The Turkish-American Psychoanalyst Vamik Volkan used the term "chosen trauma" to describe the process of a group evoking the memory of a persecutory event and ascribing it an inordinate amount of emotional and historic significance. According to Volkan traumatized groups may evolve two kinds of leadership; the "reparative" type uses the traumatic event to unite the group and solidify its identity without harming another group. The "destructive type" uses the "chosen trauma" to increase a sense of victimization, vilify a real or imagined enemy and to resurrect dormant ideologies. These ideologies typically claim exaggerated privilege and endorse revenge. This construct provides an excellent psychological framework to analyze the phenomenon of violent entities such as ISIS.
At the outset of this discussion it is important to be cognizant that the most prominent terrorist groups have appeared in regions where armed conflict and failure of leadership have coincided. These are populations profoundly traumatized, impoverished and removed from any semblance of order and legal process. These factors make them more suggestible to indoctrination into absolutist narratives.
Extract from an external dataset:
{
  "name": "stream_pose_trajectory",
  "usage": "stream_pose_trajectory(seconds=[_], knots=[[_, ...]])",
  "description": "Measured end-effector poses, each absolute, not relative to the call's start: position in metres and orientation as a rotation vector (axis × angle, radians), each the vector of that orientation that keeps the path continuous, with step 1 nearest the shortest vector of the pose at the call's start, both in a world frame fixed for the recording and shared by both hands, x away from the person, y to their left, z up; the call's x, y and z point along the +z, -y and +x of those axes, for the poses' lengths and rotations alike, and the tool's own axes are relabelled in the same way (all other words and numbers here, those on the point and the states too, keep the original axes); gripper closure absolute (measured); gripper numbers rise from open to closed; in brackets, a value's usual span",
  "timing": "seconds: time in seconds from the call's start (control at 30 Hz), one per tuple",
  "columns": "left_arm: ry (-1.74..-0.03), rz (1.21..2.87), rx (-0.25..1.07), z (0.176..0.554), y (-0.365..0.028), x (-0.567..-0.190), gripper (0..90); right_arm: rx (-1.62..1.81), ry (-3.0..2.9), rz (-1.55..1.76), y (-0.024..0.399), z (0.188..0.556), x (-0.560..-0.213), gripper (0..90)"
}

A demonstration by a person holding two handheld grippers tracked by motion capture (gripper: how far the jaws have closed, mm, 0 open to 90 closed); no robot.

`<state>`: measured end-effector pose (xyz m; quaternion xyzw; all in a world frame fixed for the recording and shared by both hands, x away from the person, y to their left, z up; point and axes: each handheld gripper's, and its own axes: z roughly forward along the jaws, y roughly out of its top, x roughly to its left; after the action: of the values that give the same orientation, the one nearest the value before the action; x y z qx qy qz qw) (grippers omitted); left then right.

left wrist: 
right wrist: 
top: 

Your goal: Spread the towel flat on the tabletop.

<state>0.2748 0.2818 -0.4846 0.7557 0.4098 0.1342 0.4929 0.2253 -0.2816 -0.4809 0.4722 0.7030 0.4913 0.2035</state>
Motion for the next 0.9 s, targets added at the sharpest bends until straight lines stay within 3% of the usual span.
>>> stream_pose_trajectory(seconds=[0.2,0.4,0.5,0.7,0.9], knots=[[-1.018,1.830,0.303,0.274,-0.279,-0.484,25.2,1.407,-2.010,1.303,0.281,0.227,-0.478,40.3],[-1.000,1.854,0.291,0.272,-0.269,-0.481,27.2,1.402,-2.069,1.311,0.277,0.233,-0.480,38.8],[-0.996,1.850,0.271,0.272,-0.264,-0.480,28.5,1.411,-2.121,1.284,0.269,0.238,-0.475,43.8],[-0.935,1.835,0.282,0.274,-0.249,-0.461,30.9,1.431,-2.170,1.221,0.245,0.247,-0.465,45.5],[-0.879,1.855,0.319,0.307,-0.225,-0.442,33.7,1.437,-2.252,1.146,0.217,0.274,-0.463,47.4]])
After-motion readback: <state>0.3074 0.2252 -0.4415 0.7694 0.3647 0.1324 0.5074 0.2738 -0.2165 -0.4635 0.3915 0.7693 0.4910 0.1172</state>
The first category of events that violent extremists have utilized in their rhetoric are those that symbolize persecution by non-Muslims. Prior to ISIS, Osama Bin Laden and Ayman Al-Zwahiri released a string of videos and memos that listed American and British excesses and painted a picture of a Muslim world prey to a forceful intrusion of Western economic, social and cultural influence. Graphic images from theaters of war such as Palestine, Chechnya and Afghanistan were incorporated into propaganda videos that called for holy war and revenge. Like its progenitor Al-Qaeda in Iraq, ISIS has also utilized this ploy to devastating effect. In each video that ISIS has released the objective seems to be the same: dehumanize the enemy and normalize the notion of violent retribution.
The second category of "chosen traumas" is mileposts of sectarian strife that militant groups selectively recall for recruitment and incitement purposes. ISIS propaganda videos targeting Iraqi audiences repeatedly evoke the "Shia regime" of Nouri Al-Maliki. The solitary speech of Abu Bakr Al-Baghdadi uploaded on social media contained repeated references to excesses by Maliki and spoke of the "ideological war" that must be fought with Shias. The videos aimed at Syrians speak of the atrocities perpetrated by the Alawite Bashar-ul-Assad on Sunni civilians.
Another aspect of Volkan's thesis that appears here are the nihilistic exegeses of Islam proffered by terrorist groups that summon potential recruits to the supposed "original" form of Islam that existed in the religion's earliest days. Invariably this vision of a pure Islam is tailored to inspire the elements of victimhood, revenge and exaggerated entitlement described by Volkan. Baghdadi compares his followers to the companions of Prophet Mohammad and asserts that his followers alone are capable of enforcing "true sharia".
The "chosen trauma" paradigm is thus utilized by violent extremist leadership throughout the Muslim world and provides them with a powerful modus for imposing draconian statutes as well as evoking fear and hatred. It allows them to justify persecution both within the ingroup as well as towards outgroups designated as enemies. The crucial role that the vicarious trauma of graphic videos plays in fostering hate on all sides cannot be stressed enough. These videos are viscerally disturbing and evoke fear and loathing-which they are designed to do. While their transmission on popular websites is protected by free speech laws some self-censorship is certainly called for. The tendency of some sources to seek out the most gruesome carnage and put it on display for all may enhance popularity but benefits ultimately only those who feed on hatred and schism.
In the final analysis ISIS and other terroristic entities can only be successfully countered by the emergence of the "reparative" leadership that Volkan speaks of to replace the "destructive" type. A Mandela or a Gandhi perhaps who validates the traumas suffered by the people but does not utilize them to foster hate. Who uses a history of shared traumas to bring people closer-and teaches them not to seek vengeance but "to do unto others what you would have them do unto you".